Theo Hobson Theo Hobson

Tim Farron is wrong about liberalism

Tim Farron is not the ideal person to explain Christianity’s relationship to liberalism. When he resigned as leader of his party, after a poor election result, he complained about the culture’s anti-Christian bias. It’s a complicated enough issue, without sour grapes being added to the brew.

He now says that British liberalism has become empty because it has departed from its Christian roots. Despite outward conformity to liberal principles, there is now ‘no unifying set of British values.’ Look under the surface and people are selfish, tribal and intolerant of difference. True liberalism is rare, and, he implies, it is part of a deeper commitment than secular people are capable of. Never mind that he quotes George Orwell, a nonbeliever, on the need to tolerate views one dislikes.

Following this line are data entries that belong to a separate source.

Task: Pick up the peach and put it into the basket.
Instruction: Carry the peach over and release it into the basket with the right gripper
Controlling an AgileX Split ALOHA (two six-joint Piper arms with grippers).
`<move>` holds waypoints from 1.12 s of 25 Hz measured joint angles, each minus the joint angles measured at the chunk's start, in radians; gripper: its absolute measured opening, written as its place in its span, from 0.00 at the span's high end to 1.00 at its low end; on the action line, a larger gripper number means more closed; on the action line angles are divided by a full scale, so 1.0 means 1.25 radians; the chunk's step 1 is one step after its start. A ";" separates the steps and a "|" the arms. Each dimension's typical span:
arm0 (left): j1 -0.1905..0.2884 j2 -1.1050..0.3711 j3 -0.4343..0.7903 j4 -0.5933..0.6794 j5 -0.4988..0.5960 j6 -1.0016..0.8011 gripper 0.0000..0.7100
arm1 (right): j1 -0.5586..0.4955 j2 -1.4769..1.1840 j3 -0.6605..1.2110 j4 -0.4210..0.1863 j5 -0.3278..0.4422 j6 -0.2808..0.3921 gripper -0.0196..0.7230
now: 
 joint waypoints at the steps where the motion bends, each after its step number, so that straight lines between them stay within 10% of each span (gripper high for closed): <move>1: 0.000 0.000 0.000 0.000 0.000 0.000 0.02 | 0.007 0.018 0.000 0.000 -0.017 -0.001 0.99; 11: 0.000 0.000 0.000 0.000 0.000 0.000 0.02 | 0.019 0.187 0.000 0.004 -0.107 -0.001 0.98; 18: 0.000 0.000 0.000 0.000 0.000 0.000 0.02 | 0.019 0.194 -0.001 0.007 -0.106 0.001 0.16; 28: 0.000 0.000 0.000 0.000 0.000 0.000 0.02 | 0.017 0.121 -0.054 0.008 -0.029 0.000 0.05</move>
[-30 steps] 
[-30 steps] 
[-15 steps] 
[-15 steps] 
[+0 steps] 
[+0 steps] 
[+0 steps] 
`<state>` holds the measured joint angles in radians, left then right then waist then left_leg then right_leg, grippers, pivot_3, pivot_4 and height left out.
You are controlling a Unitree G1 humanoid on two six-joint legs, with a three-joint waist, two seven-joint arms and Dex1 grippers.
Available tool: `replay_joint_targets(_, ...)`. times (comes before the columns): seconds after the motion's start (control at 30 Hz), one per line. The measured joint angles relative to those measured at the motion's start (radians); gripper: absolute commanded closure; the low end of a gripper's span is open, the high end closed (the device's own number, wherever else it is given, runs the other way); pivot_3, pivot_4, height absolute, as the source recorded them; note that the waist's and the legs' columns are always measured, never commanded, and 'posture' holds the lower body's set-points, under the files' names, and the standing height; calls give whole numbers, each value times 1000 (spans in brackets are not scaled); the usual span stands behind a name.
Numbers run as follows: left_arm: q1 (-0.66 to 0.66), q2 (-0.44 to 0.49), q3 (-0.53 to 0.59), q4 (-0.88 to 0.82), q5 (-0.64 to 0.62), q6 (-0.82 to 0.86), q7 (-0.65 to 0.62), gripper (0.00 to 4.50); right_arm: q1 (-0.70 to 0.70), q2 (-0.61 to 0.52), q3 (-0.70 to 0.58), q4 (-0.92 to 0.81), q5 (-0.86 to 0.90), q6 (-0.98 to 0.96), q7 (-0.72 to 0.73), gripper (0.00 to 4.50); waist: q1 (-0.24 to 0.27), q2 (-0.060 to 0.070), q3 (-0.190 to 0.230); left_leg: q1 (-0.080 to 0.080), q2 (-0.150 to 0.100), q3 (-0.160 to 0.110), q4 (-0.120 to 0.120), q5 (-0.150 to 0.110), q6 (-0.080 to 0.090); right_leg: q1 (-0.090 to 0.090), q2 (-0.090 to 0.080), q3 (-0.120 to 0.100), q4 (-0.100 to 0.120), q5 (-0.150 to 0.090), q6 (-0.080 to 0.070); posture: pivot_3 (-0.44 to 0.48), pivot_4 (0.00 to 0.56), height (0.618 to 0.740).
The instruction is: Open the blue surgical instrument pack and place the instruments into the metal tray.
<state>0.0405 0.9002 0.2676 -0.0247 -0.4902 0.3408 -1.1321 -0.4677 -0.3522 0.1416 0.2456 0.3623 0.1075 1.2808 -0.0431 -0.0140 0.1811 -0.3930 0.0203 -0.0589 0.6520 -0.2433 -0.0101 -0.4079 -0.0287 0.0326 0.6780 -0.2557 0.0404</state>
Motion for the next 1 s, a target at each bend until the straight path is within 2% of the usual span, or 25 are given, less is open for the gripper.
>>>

As I argue in my recent book ‘God Created Humanism’, Christians should resist the temptation to denounce the shallowness of liberalism. We should affirm our shared ideology (I prefer to call it ‘secular humanism’ than ‘liberalism’). Yes, we should point to its Christian roots (Farron gets this much right). But we should also affirm its secular character – it has rightly (providentially, I venture) become detached from its roots, so that it can include those of all religions and none. This makes it vague, and thin – but that’s how it has to be, to keep everyone on board. So the Christian politician should be nuanced: this is the right public ideology – even though a fuller one is also needed. Let Christians who cannot grasp this nuance keep quiet.